# Directions
Pull each line containing "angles" out of the listing below.

# Stored data
***

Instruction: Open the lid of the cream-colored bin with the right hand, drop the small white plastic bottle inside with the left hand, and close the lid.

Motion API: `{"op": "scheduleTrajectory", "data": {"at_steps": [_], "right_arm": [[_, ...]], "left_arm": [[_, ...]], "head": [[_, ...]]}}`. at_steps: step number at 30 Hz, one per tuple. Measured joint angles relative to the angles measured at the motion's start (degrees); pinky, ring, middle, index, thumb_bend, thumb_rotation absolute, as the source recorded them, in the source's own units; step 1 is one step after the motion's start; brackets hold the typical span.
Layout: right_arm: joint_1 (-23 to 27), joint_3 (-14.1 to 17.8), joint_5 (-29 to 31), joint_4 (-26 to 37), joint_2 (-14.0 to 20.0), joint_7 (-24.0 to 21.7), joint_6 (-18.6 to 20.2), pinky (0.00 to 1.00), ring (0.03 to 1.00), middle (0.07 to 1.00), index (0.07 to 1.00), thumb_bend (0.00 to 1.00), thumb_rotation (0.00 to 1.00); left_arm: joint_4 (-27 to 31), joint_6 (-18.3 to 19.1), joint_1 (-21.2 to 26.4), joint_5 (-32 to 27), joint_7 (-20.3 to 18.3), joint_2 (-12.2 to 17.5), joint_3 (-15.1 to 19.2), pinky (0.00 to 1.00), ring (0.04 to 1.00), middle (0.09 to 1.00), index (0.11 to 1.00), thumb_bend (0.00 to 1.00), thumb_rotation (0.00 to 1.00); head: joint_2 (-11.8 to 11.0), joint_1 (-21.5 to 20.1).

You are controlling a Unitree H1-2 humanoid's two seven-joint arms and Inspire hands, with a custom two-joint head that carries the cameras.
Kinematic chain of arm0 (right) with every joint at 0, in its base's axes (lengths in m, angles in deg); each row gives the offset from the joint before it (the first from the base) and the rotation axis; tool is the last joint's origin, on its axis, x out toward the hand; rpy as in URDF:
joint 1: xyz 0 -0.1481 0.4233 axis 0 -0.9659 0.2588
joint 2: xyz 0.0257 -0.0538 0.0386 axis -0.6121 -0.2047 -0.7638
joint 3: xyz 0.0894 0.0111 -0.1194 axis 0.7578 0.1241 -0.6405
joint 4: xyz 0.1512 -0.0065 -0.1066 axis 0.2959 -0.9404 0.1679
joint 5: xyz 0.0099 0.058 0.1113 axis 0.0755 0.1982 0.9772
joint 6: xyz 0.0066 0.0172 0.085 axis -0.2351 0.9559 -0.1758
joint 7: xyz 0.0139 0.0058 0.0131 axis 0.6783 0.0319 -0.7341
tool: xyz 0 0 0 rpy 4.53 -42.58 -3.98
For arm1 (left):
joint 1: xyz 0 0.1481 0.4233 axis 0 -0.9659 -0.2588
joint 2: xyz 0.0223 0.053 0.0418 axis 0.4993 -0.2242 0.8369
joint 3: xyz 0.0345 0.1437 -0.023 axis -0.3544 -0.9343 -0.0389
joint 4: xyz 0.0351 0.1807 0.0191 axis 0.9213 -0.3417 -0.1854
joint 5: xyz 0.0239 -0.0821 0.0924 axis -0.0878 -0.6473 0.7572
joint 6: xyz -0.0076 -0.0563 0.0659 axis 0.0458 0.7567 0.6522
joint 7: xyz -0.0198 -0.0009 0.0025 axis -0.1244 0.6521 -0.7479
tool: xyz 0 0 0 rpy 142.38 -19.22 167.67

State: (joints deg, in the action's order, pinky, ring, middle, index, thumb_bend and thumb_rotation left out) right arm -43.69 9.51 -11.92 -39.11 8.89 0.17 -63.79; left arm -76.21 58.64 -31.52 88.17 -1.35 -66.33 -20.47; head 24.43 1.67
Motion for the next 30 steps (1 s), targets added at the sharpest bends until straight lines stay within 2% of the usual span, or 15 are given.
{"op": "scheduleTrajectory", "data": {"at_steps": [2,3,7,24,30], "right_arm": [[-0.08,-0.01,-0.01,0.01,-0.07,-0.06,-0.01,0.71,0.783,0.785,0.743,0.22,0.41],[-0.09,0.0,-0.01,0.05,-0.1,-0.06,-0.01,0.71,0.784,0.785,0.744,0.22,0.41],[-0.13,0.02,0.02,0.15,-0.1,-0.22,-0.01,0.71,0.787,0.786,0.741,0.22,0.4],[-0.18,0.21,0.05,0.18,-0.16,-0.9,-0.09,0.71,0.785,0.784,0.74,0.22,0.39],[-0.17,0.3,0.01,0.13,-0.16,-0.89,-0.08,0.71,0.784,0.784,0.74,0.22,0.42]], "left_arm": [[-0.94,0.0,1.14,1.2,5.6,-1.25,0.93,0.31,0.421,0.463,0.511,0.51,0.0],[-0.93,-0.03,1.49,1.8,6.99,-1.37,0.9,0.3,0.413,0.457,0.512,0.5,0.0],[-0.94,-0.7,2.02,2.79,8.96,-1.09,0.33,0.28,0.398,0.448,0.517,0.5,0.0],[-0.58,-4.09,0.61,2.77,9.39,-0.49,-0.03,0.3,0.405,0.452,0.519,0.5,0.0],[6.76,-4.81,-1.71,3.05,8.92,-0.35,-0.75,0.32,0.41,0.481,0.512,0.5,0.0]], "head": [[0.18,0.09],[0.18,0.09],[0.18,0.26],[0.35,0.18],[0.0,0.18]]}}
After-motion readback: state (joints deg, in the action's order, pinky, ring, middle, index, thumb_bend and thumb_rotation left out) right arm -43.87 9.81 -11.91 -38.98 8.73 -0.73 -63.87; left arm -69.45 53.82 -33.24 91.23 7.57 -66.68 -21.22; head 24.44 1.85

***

# Response to this exercise
Motion API: `{"op": "scheduleTrajectory", "data": {"at_steps": [_], "right_arm": [[_, ...]], "left_arm": [[_, ...]], "head": [[_, ...]]}}`. at_steps: step number at 30 Hz, one per tuple. Measured joint angles relative to the angles measured at the motion's start (degrees); pinky, ring, middle, index, thumb_bend, thumb_rotation absolute, as the source recorded them, in the source's own units; step 1 is one step after the motion's start; brackets hold the typical span.
Kinematic chain of arm0 (right) with every joint at 0, in its base's axes (lengths in m, angles in deg); each row gives the offset from the joint before it (the first from the base) and the rotation axis; tool is the last joint's origin, on its axis, x out toward the hand; rpy as in URDF:

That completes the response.